*Work order*: Among the lines of the material, copy those that hold the string "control".

*Provided data*:

■ ■ ■

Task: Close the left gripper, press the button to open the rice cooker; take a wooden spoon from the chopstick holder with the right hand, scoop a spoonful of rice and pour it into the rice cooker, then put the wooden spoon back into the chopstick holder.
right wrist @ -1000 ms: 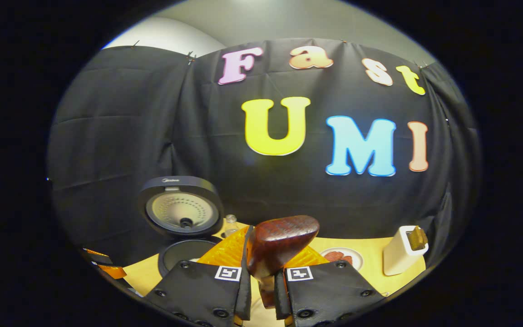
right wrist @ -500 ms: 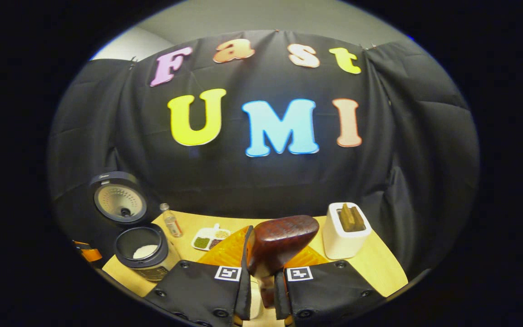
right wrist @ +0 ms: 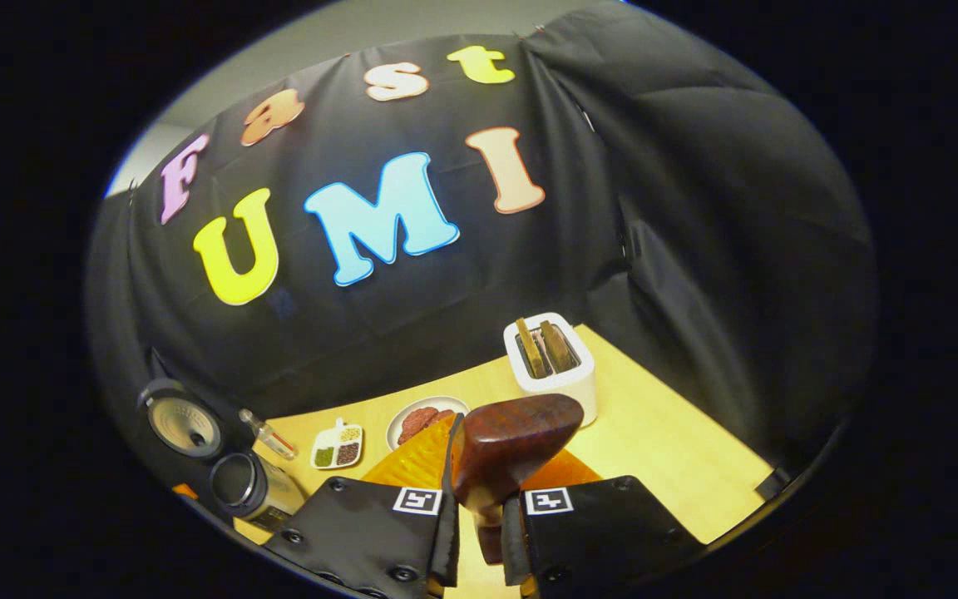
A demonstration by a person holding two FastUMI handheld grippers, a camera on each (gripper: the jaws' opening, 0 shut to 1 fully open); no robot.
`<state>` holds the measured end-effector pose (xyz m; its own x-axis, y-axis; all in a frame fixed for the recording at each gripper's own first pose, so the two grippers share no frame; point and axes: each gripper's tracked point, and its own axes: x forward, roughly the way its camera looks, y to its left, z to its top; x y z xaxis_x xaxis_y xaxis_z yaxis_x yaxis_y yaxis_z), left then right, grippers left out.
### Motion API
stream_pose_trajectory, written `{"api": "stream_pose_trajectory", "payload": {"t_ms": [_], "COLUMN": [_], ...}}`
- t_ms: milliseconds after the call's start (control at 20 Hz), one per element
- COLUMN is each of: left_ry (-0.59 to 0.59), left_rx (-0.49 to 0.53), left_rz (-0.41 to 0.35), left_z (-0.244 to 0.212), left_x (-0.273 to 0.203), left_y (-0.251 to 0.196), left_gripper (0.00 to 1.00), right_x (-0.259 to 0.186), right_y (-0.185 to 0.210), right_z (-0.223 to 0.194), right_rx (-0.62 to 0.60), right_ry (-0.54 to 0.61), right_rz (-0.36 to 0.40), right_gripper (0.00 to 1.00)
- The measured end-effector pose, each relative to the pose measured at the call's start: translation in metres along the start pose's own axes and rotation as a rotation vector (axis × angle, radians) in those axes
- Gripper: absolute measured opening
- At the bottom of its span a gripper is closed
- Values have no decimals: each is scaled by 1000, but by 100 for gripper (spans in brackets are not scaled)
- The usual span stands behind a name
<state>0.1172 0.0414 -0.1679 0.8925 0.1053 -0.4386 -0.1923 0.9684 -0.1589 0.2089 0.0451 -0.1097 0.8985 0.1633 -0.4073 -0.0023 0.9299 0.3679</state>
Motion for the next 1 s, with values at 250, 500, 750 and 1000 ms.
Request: {"api": "stream_pose_trajectory", "payload": {"t_ms": [250, 500, 750, 1000], "left_ry": [-10, -7, 15, -11], "left_rx": [12, 7, -43, -63], "left_rz": [60, 149, 227, 292], "left_z": [16, 20, 10, 28], "left_x": [-3, -15, -27, -34], "left_y": [-5, 7, 25, 54], "left_gripper": [97, 97, 97, 98], "right_x": [37, 73, 96, 104], "right_y": [-23, -44, -44, -41], "right_z": [-37, -77, -106, -115], "right_rx": [114, 128, 136, 133], "right_ry": [83, 153, 217, 222], "right_rz": [-6, -51, -52, -52], "right_gripper": [22, 22, 22, 28]}}
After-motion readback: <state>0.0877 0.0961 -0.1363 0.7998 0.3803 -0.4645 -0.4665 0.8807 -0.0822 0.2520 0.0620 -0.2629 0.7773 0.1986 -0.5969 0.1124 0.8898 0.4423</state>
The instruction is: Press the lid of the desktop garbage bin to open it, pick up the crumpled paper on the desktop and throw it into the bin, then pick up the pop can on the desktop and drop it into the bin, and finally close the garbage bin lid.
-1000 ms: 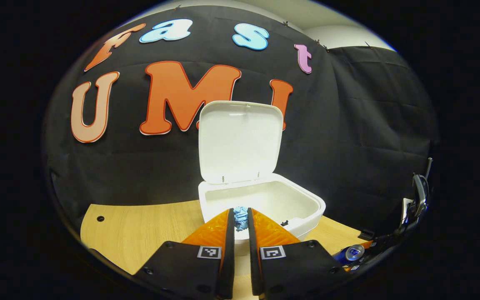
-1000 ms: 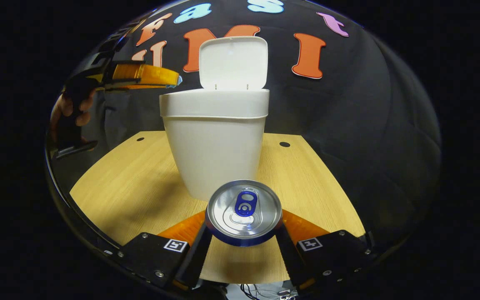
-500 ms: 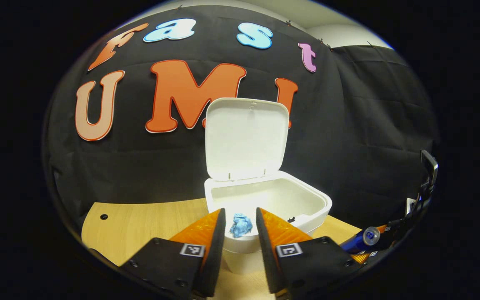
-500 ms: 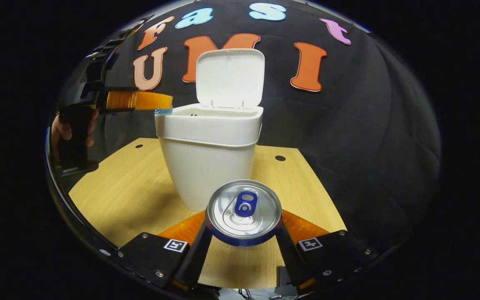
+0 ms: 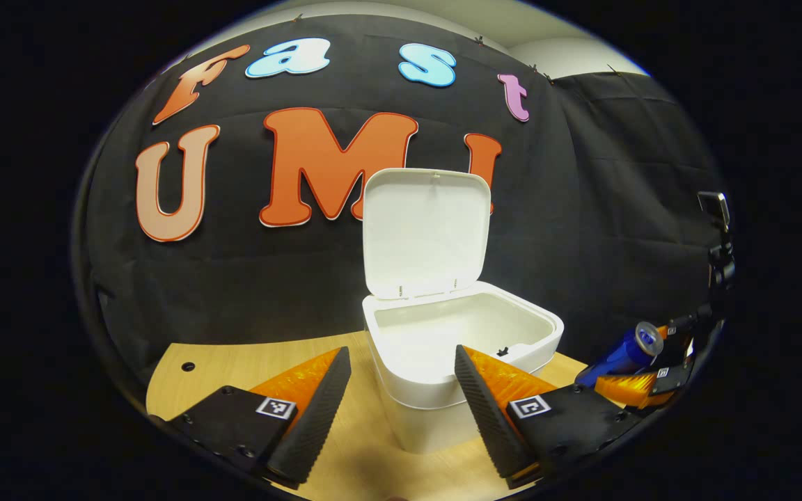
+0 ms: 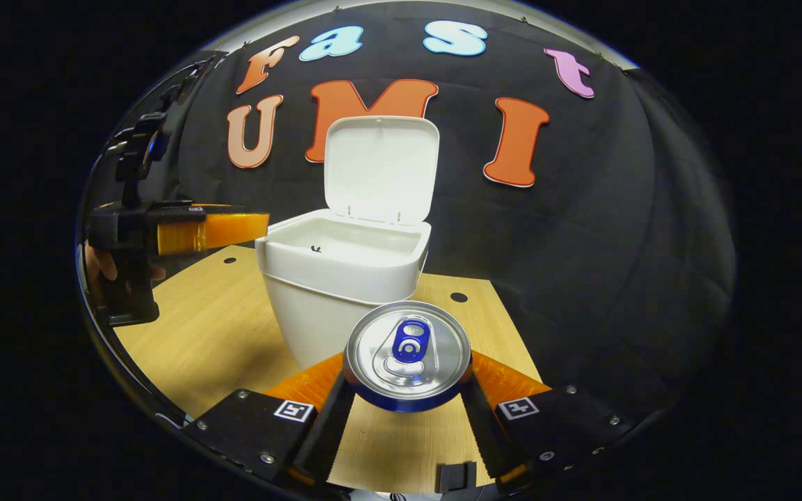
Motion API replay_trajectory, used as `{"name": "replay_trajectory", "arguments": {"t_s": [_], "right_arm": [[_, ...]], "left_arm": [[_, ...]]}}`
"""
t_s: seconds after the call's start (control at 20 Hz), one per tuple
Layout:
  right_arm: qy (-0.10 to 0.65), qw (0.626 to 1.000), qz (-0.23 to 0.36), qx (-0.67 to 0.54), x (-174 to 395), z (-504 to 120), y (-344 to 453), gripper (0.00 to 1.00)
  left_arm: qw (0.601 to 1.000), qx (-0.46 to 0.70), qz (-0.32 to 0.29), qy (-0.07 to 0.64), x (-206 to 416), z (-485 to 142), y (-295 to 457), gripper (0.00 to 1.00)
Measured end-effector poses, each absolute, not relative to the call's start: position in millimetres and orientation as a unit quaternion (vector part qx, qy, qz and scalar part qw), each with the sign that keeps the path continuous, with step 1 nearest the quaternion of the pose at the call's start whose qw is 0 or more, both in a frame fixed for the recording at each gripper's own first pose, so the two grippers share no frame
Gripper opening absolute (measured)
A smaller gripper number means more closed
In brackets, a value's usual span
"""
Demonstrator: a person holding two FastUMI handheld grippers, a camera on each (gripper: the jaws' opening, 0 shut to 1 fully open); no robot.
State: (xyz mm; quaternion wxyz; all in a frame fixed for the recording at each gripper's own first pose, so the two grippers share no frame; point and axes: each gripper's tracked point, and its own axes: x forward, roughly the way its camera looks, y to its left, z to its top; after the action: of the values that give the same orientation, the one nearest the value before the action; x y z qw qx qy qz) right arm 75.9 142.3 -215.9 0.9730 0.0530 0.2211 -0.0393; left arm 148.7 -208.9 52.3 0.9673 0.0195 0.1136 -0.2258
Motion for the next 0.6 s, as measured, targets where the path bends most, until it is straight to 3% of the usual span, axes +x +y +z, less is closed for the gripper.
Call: {"name": "replay_trajectory", "arguments": {"t_s": [0.6], "right_arm": [[0.153,0.987,-0.021,0.036,115,-134,108,0.81]], "left_arm": [[0.977,0.049,-0.174,0.111,113,53,-156,0.98]]}}
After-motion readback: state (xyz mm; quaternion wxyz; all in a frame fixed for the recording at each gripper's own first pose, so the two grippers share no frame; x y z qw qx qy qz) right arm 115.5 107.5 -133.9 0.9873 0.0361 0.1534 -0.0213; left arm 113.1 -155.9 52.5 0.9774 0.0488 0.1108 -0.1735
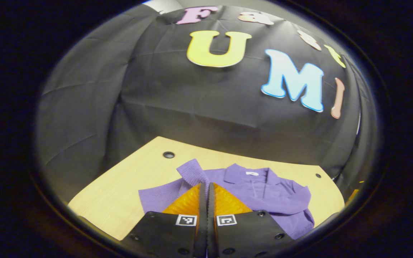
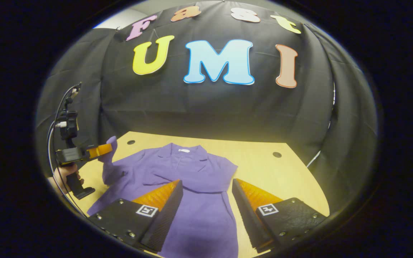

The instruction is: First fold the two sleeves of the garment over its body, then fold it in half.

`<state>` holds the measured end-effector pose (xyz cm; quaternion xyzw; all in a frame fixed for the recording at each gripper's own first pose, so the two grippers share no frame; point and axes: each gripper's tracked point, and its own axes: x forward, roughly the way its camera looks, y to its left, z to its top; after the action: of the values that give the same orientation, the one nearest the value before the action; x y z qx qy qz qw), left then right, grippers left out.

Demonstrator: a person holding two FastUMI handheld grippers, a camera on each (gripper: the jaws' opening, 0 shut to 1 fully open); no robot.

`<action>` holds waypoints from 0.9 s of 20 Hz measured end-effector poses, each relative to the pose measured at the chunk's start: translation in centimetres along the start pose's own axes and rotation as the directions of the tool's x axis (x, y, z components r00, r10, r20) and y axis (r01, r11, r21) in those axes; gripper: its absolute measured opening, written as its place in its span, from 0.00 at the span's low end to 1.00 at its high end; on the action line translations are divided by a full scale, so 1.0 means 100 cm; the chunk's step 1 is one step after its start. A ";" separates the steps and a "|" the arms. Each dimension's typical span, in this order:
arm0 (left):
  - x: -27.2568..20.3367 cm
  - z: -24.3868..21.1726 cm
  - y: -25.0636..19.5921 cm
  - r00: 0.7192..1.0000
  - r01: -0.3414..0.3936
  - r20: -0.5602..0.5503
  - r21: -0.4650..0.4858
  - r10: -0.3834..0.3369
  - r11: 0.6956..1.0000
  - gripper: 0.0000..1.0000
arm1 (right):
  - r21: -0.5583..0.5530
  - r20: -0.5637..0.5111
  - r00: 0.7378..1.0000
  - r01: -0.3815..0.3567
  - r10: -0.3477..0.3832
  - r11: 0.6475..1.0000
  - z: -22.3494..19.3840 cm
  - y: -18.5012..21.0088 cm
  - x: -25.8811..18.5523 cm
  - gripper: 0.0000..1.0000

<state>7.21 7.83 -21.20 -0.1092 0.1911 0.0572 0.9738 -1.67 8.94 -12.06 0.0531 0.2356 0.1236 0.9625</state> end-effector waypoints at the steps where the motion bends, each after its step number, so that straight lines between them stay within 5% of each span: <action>1: 0.004 0.002 -0.017 1.000 0.031 0.001 0.017 -0.031 0.999 0.06 | 0.004 -0.002 1.000 0.005 -0.005 1.000 -0.002 -0.002 -0.001 0.86; 6: 0.022 0.003 -0.099 0.986 0.165 -0.007 0.079 -0.165 0.983 0.06 | 0.016 -0.013 1.000 0.027 -0.027 1.000 -0.011 -0.013 -0.007 0.84; 12: 0.037 -0.009 -0.169 0.969 0.247 -0.043 0.141 -0.243 0.959 0.06 | 0.007 -0.014 0.998 0.063 -0.063 0.998 -0.021 -0.035 -0.013 0.84; 18: 0.044 -0.015 -0.251 0.939 0.344 -0.071 0.247 -0.337 0.906 0.06 | 0.054 -0.036 0.996 0.081 -0.080 0.995 -0.036 -0.056 -0.014 0.86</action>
<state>14.60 -16.54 -19.46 -0.0152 0.1877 -0.1398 0.9721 -3.35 3.31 -15.51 0.0679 0.2571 0.0791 0.9608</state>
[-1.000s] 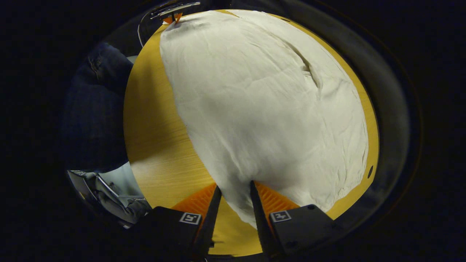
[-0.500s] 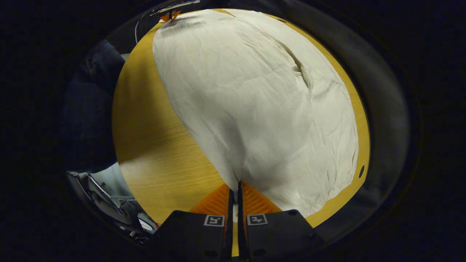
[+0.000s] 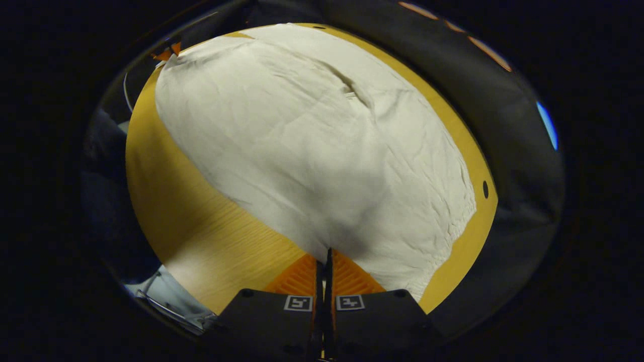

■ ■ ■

*Exercise solution*:
- t_ms: milliseconds after the call's start (control at 20 Hz), one per element
t_s: seconds after the call's start (control at 20 Hz), one per tuple

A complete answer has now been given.